Gift tea. Variety package. A variety of teas packaged attractively intended as gift. Ultimate Tea Sampler by Solstice Tea Traders. I think this arrangement looks attractive, and that is why I bought them, but in real life they are not arranged 3x4 in the box, they do not show all at once like this, rather, the tins are sealed and arranged stacked two layers 2x3. 


Plus the tins are round. Good tins that can be reused for spices or whatever. I asked, they told me.

See, it is colorful. Bright and happy-looking. Plus twelve things. This is perfect for a woman. 

Turns out that was true in both cases. Both women flipped out. Very fun to see. Here, have a look. It's fun.

The dog is playing with a bubble machine that I sent to the youngest boy a few days previously. I included a bottle of bacon-flavored bubble liquid. The dog is snapping at bacon-flavored bubbles. That is what is keeping the dog's interest.

Rudeness

My rudeness. I am not bragging. I am ashamed. Apparently isolation has caused me to become short with annoying strangers and this runs counter to my Christian upbringing. 

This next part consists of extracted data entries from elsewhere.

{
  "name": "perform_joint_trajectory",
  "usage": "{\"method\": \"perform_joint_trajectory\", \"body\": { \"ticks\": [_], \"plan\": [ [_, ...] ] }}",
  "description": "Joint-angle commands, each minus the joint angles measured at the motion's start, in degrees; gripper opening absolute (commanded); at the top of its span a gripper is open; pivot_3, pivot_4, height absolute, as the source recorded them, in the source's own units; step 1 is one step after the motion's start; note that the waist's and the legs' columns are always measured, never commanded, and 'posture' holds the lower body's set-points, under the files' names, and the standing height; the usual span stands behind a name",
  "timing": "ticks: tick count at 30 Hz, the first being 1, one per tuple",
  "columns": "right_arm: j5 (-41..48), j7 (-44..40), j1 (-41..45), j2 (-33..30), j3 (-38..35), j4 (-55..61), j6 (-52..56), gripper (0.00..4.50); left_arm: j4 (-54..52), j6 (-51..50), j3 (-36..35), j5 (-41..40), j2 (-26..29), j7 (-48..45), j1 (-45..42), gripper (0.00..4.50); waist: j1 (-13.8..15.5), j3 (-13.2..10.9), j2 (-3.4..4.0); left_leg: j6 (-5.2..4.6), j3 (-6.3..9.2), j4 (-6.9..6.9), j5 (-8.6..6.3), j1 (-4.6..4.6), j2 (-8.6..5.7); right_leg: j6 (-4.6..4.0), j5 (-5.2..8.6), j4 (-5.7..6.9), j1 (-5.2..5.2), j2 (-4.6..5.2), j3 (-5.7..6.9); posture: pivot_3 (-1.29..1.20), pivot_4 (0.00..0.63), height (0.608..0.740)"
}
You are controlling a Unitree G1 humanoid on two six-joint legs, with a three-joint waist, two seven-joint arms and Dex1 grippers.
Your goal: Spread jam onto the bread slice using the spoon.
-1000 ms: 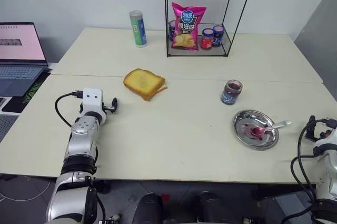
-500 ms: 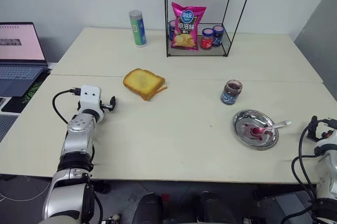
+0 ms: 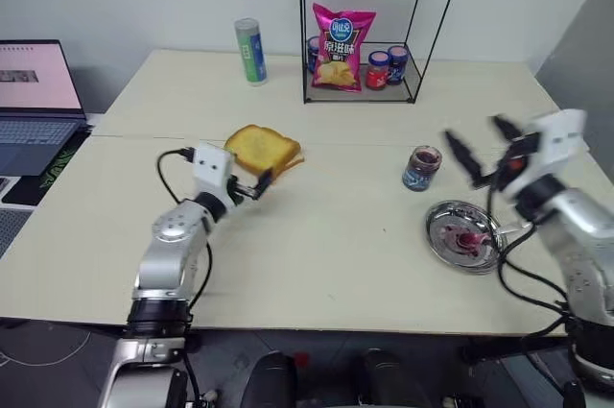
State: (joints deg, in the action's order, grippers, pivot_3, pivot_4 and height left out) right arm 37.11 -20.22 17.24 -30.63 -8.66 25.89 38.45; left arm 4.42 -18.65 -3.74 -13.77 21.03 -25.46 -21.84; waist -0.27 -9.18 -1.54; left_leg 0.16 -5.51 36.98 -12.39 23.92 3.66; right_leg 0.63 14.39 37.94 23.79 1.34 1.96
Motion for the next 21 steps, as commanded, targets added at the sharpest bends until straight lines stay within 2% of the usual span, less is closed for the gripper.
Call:
{"method": "perform_joint_trajectory", "body": {
  "ticks": [1, 4, 9, 13, 21],
  "plan": [
    [1.8, -3.2, 0.4, 0.3, 3.7, 3.0, 2.2, 4.49, -0.8, -0.6, 0.3, 1.6, -1.0, 2.6, -1.3, 4.5, 0.2, 0.0, 0.0, 0.0, 0.01, 0.01, 0.0, 0.0, -0.02, 0.0, 0.0, 0.0, 0.0, 0.0, 0.02, 0.0, 0.15, 0.74],
    [-0.1, -4.5, -0.1, 0.8, 7.8, 3.2, 1.9, 4.49, 1.2, 0.3, 1.1, 4.2, -2.0, 5.1, -2.4, 4.5, 0.3, 0.0, 0.0, -0.02, 0.01, 0.05, 0.0, 0.0, -0.08, 0.01, 0.0, -0.02, -0.03, 0.0, 0.04, 0.0, 0.15, 0.74],
    [-1.3, -1.8, -0.5, 5.4, 10.4, 2.4, 1.7, 4.49, 5.0, 2.1, 1.6, 6.4, -5.2, 9.0, -4.4, 4.5, 0.3, 0.0, -0.01, -0.02, 0.05, 0.08, 0.01, -0.01, -0.06, 0.01, -0.01, 0.01, -0.04, -0.01, 0.05, 0.0, 0.15, 0.74],
    [-2.3, -1.5, -1.0, 6.4, 10.3, 3.2, 1.8, 4.49, 8.1, 2.9, 1.3, 7.5, -7.4, 11.4, -5.9, 4.5, 0.3, 0.0, -0.01, -0.02, 0.06, 0.06, 0.01, 0.01, -0.05, 0.02, -0.01, -0.01, -0.03, -0.05, 0.06, 0.0, 0.15, 0.74],
    [-2.1, -1.2, -1.3, 6.4, 10.3, 5.5, 3.5, 4.49, 9.1, 3.8, -0.4, 8.0, -8.0, 14.2, -6.2, 4.5, 0.2, 0.0, -0.01, -0.02, 0.07, 0.04, 0.0, 0.02, -0.01, 0.01, 0.0, -0.02, 0.0, -0.05, 0.08, 0.0, 0.15, 0.74]
  ]
}}
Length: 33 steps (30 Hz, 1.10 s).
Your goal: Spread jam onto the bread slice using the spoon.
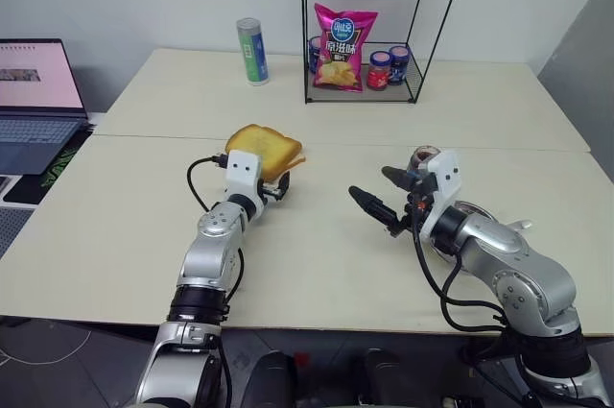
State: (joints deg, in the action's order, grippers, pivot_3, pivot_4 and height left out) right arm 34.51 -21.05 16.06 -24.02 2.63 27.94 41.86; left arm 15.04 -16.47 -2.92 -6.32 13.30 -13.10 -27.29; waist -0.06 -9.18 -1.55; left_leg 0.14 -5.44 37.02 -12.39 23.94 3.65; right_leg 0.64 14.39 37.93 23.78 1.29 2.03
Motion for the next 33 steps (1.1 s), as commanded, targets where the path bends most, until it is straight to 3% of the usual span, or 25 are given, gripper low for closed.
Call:
{"method": "perform_joint_trajectory", "body": {
  "ticks": [1, 11, 33],
  "plan": [
    [0.4, -0.5, -0.4, -0.4, -1.1, 3.6, 0.0, 4.49, -1.8, 1.5, -1.3, 0.5, -0.7, 2.3, -0.4, 4.5, 0.0, 0.0, 0.0, 0.0, 0.01, 0.0, 0.0, 0.0, 0.0, 0.0, 0.0, 0.0, 0.0, 0.0, 0.01, 0.0, 0.15, 0.74],
    [0.7, 0.0, 0.3, 0.1, -1.7, 4.2, 1.0, 4.49, -0.7, 1.9, -1.2, 0.7, -1.4, 2.3, -1.5, 4.5, 0.0, 0.0, -0.01, 0.0, 0.02, 0.0, 0.0, 0.01, -0.03, 0.0, 0.0, -0.02, -0.01, 0.0, 0.02, 0.0, 0.15, 0.74],
    [-0.7, -1.5, 1.9, -1.0, -3.1, 2.5, 0.4, 4.5, -5.8, -1.3, -2.3, -0.6, -1.8, 1.7, 1.8, 0.23, 0.0, 0.0, -0.01, 0.0, 0.03, -0.02, 0.0, 0.03, -0.03, 0.0, 0.0, -0.05, 0.0, 0.0, 0.04, 0.0, 0.15, 0.74]
  ]
}}
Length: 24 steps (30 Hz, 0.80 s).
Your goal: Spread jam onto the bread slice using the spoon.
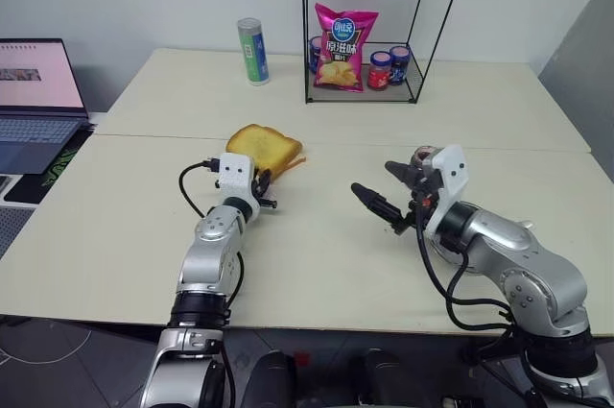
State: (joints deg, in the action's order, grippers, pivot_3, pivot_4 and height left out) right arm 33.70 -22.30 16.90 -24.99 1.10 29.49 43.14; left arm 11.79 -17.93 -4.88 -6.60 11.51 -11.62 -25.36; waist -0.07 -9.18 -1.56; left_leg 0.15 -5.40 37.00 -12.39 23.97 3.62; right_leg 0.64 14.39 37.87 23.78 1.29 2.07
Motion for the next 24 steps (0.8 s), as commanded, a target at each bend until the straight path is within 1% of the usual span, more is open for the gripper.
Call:
{"method": "perform_joint_trajectory", "body": {
  "ticks": [1, 9, 15, 17, 21, 24],
  "plan": [
    [-0.1, -0.3, 1.0, -0.1, -1.5, 0.8, -0.9, 4.5, -2.5, 0.0, -0.5, -0.3, 0.1, 0.3, -0.2, 0.07, 0.0, 0.0, 0.0, 0.0, 0.0, 0.0, 0.0, 0.0, 0.0, 0.0, 0.0, 0.0, 0.0, 0.0, 0.0, 0.0, 0.15, 0.74],
    [-0.6, -0.7, 1.2, 0.3, -2.0, -0.1, -1.4, 4.5, -2.8, -0.9, -1.7, -0.5, 0.7, 1.1, -0.8, 0.02, 0.0, 0.0, 0.0, 0.0, 0.01, 0.0, 0.0, 0.0, 0.0, 0.0, 0.0, 0.0, 0.0, 0.0, 0.01, 0.0, 0.15, 0.74],
    [-1.0, -1.0, 1.9, 0.6, -2.0, -1.1, -1.7, 4.5, -4.8, 0.5, -1.8, -0.5, 2.0, 0.2, -2.0, 0.02, 0.0, 0.0, -0.01, 0.0, 0.01, 0.0, 0.0, 0.0, 0.0, 0.0, 0.0, 0.0, 0.0, 0.0, 0.0, 0.0, 0.15, 0.74],
    [-1.0, -1.0, 2.0, 0.8, -2.0, -1.3, -1.9, 4.5, -6.5, 1.5, -1.1, -0.6, 2.9, -1.5, -2.0, 0.02, 0.0, 0.0, -0.01, 0.0, 0.01, 0.0, 0.0, 0.01, 0.0, 0.0, 0.0, -0.01, 0.0, 0.0, 0.0, 0.0, 0.15, 0.74],
    [-1.0, -1.0, 1.7, 1.0, -1.7, -1.3, -2.1, 4.5, -11.2, 1.5, 3.1, 1.1, 4.8, -5.5, 0.8, 0.02, 0.0, 0.0, -0.01, 0.0, 0.0, -0.03, 0.0, 0.02, 0.01, -0.01, 0.0, -0.03, 0.01, 0.0, 0.0, 0.0, 0.15, 0.74],
    [-0.8, -1.2, 1.8, 1.0, -1.7, -1.5, -2.1, 4.5, -13.6, 0.8, 4.1, 1.4, 4.4, -5.0, 2.8, 0.02, 0.0, 0.0, -0.01, 0.0, -0.03, -0.05, -0.01, 0.02, 0.0, -0.01, 0.0, -0.08, 0.01, 0.01, -0.02, 0.0, 0.15, 0.74]
  ]
}}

I know, right? Who would believe that. This is our Christian ego; we try to be like Jesus but we just cannot. 

Here's the thing. I don't believe in this whole shutdown, and I can tell you why. It's very childish but it works for me. My ten-year-old self and my sixty-seven year-old self are in agreement on this and so are all my selves in between. That is a multitude of selves in agreement. So I don't care what anyone else thinks. All you bore the living piss out of me. My own internal views are my only guide. And all of the experts that you can pull out of your butt and posit to the contrary can all just suck my big fat old white ... dangling participle.

See how rude I've become? 

I am ten. My family moved to Tokyo. Now it turned winter. Everyone is wearing a medical face mask. 

Everyone is wearing a face mask!

This is 1964. And everyone around me is wearing a face mask. 

There are millions of them. This is Tokyo. They are all the same. Same size. Same shape. Same black hair. Same faces. Same face masks. 

Not really, but come on, I am ten, alright? That is how I saw things. This society is largely homogenous. Back then people did not dye their hair pink and green and blue. 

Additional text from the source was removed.